**Exercise details:**
Please state how many lines below include the word "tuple"; the reply should be the number only.

--- Data supplied ---

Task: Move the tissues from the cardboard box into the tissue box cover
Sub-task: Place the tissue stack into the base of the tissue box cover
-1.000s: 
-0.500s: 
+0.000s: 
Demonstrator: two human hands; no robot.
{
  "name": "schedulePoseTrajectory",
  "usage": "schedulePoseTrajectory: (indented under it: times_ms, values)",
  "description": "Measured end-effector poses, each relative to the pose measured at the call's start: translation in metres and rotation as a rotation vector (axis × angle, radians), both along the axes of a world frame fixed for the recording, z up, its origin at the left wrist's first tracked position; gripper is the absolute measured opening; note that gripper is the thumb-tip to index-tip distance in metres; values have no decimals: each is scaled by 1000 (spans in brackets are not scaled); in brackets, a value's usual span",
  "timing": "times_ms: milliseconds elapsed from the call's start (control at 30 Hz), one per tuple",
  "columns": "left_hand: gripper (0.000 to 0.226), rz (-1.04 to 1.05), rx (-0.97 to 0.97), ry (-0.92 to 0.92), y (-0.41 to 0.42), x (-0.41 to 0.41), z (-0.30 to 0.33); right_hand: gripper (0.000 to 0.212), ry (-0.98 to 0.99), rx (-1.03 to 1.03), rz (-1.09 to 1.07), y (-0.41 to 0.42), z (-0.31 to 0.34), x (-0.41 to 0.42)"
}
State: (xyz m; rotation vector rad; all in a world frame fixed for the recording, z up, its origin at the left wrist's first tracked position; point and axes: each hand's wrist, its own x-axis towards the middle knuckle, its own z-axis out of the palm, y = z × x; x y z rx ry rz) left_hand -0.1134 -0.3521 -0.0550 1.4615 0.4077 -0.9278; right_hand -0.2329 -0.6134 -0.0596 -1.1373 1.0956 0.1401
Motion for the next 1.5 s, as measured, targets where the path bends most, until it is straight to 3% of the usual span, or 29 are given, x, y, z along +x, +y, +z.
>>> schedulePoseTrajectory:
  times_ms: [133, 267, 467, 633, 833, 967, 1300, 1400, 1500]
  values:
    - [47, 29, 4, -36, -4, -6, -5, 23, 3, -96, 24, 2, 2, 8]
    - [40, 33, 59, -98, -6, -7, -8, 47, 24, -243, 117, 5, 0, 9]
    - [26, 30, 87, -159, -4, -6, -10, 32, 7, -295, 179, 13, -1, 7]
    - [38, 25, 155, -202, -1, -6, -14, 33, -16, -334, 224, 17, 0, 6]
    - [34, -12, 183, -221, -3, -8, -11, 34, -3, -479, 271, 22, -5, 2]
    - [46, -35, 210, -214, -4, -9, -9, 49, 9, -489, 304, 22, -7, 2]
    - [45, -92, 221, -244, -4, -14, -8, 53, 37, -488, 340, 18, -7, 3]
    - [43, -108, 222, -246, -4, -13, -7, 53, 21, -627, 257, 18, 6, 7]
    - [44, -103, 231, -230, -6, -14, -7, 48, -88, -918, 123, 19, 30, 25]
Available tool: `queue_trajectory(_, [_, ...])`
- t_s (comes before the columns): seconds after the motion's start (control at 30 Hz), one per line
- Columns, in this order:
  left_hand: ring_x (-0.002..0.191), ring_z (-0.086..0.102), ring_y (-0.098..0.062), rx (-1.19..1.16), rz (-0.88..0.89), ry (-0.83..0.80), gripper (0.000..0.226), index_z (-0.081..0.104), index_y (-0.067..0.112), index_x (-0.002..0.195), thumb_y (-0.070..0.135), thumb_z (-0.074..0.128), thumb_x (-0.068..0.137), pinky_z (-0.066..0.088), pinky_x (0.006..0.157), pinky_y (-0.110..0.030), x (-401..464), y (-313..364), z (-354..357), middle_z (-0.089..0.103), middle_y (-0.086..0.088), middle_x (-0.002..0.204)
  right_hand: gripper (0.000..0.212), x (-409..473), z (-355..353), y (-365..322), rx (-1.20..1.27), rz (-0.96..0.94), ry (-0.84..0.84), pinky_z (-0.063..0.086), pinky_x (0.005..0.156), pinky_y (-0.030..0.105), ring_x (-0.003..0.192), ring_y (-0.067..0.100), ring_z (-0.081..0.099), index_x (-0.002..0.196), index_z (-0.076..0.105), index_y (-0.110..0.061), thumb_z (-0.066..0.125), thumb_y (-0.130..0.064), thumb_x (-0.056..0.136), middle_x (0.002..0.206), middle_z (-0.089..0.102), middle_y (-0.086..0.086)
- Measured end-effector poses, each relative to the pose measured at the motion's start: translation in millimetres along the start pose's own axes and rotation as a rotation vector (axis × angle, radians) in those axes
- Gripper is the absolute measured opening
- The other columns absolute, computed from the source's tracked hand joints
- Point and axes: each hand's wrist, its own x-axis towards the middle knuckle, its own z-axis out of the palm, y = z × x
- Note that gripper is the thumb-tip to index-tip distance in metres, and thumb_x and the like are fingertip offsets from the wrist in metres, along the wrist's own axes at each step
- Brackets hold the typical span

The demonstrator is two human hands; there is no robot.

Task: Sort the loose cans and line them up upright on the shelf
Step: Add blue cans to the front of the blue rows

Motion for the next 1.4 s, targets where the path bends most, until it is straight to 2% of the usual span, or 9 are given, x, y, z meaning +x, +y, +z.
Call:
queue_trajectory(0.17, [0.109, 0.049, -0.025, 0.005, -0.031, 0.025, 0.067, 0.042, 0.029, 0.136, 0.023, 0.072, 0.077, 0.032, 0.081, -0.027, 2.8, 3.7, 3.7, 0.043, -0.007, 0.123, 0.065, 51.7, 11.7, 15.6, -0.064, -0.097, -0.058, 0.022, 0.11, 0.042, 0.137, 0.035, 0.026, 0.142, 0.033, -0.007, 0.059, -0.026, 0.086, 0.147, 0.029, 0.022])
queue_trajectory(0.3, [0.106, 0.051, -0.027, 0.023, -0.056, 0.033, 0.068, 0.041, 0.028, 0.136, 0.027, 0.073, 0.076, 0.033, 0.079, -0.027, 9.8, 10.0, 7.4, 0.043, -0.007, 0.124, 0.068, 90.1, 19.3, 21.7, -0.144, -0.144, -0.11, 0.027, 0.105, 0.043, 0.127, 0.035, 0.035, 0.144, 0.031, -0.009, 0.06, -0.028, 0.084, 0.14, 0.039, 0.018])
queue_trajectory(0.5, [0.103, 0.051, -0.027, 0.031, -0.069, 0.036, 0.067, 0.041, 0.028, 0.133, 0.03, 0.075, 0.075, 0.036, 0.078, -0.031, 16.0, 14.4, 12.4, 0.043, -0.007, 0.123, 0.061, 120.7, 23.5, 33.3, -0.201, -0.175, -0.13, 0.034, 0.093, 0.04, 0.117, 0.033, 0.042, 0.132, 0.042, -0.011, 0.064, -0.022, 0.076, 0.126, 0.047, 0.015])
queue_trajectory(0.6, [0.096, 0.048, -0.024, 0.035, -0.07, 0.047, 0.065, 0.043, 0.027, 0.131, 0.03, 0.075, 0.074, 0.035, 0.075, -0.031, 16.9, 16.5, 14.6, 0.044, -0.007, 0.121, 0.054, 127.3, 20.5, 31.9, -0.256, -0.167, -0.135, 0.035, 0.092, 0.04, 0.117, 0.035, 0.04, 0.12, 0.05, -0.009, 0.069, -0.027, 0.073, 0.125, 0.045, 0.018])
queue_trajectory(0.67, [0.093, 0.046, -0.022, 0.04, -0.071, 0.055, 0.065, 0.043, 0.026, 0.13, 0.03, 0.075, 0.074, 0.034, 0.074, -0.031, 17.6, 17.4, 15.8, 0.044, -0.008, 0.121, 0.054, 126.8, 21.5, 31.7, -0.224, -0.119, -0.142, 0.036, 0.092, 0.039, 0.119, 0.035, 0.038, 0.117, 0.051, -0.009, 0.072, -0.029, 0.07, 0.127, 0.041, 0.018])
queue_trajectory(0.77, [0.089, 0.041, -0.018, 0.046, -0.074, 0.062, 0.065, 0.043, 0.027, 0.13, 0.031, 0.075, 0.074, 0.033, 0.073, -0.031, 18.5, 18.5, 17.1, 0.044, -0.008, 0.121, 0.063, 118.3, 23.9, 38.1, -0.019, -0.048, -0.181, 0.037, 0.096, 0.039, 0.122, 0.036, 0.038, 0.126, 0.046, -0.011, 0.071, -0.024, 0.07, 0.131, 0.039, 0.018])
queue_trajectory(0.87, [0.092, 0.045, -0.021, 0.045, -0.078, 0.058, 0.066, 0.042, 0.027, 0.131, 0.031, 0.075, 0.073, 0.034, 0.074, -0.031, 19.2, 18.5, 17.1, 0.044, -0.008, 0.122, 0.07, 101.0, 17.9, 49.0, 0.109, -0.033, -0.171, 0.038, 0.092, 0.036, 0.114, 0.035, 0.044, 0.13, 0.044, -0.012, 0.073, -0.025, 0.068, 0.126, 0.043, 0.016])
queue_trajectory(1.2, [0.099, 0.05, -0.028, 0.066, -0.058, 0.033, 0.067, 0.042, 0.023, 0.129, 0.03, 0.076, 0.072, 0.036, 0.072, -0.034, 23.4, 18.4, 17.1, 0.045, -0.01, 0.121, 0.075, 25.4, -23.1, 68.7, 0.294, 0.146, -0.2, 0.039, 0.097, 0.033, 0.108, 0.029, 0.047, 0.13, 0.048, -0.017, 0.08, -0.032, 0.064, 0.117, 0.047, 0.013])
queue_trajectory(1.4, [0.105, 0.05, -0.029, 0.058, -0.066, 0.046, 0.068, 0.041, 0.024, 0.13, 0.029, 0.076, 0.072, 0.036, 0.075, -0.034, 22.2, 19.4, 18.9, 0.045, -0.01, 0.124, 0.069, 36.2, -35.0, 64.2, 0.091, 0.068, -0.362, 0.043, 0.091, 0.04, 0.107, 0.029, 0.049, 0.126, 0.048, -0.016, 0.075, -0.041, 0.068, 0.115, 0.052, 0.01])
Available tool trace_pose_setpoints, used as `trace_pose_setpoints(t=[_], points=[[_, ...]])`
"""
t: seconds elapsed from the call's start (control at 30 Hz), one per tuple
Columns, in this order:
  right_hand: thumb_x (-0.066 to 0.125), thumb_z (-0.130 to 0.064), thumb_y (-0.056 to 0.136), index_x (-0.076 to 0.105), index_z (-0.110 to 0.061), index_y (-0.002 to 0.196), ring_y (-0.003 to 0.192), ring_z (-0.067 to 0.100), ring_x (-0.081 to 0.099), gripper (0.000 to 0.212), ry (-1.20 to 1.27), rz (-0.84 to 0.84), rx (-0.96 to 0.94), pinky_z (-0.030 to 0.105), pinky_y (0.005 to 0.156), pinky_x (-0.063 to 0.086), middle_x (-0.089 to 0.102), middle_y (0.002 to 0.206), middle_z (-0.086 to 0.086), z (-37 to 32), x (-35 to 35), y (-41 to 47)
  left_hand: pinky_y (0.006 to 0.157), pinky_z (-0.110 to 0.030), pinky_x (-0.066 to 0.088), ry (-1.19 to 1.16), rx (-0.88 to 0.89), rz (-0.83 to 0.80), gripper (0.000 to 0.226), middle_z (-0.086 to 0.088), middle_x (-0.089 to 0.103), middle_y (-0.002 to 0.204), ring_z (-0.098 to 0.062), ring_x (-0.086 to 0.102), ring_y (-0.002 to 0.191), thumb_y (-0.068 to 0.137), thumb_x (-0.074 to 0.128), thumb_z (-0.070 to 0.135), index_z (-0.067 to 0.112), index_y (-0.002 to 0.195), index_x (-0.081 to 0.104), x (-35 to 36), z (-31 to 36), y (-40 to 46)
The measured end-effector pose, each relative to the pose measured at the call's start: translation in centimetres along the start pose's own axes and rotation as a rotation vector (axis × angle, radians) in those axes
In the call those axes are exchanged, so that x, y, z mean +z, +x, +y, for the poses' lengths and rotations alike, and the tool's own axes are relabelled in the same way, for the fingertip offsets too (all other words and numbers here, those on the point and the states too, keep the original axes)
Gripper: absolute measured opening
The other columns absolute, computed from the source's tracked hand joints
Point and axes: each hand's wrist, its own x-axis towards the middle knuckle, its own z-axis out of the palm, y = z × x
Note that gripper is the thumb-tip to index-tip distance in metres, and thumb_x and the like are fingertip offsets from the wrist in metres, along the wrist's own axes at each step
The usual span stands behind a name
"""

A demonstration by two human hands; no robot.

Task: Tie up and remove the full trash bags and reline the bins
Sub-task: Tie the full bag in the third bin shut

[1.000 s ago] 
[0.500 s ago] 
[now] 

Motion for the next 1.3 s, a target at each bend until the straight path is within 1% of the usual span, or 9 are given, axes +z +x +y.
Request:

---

**Response to this exercise:**
2